- WHAT TO DO: Count the lines of the listing below where "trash" shows up, and please answer with that number only.

- DATA:
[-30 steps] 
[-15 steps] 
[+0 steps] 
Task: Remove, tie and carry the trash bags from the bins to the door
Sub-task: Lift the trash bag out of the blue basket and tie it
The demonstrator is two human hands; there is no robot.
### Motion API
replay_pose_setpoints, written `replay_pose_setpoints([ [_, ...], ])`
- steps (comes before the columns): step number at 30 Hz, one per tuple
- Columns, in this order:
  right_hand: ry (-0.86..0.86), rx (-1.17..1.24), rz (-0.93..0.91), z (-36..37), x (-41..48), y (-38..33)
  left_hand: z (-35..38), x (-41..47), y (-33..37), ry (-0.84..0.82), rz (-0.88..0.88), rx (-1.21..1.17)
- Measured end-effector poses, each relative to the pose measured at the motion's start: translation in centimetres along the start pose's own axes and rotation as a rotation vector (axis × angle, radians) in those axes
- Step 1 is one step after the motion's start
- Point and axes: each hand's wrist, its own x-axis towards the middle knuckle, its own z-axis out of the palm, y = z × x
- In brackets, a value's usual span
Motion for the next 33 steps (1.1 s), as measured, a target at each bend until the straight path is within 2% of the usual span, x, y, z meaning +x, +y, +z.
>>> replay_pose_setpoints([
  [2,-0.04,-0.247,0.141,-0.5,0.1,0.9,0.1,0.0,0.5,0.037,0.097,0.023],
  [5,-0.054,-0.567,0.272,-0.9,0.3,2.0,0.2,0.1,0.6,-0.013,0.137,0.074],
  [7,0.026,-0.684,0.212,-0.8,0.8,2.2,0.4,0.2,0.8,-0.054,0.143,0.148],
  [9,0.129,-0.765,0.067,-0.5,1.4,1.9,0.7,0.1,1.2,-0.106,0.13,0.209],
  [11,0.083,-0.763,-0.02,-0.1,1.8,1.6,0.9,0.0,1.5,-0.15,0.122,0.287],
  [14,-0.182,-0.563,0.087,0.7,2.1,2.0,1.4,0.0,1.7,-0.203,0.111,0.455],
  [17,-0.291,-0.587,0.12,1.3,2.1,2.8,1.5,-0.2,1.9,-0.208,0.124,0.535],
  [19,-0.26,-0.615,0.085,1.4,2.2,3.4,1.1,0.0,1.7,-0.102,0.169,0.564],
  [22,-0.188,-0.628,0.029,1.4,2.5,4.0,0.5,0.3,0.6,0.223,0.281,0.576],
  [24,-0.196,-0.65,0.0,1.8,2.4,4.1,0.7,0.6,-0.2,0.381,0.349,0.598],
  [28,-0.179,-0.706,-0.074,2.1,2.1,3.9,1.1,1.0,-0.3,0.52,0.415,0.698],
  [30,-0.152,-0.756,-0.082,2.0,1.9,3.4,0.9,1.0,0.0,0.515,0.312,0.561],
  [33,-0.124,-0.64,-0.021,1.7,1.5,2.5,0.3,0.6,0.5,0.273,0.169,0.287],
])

- ANSWER: 2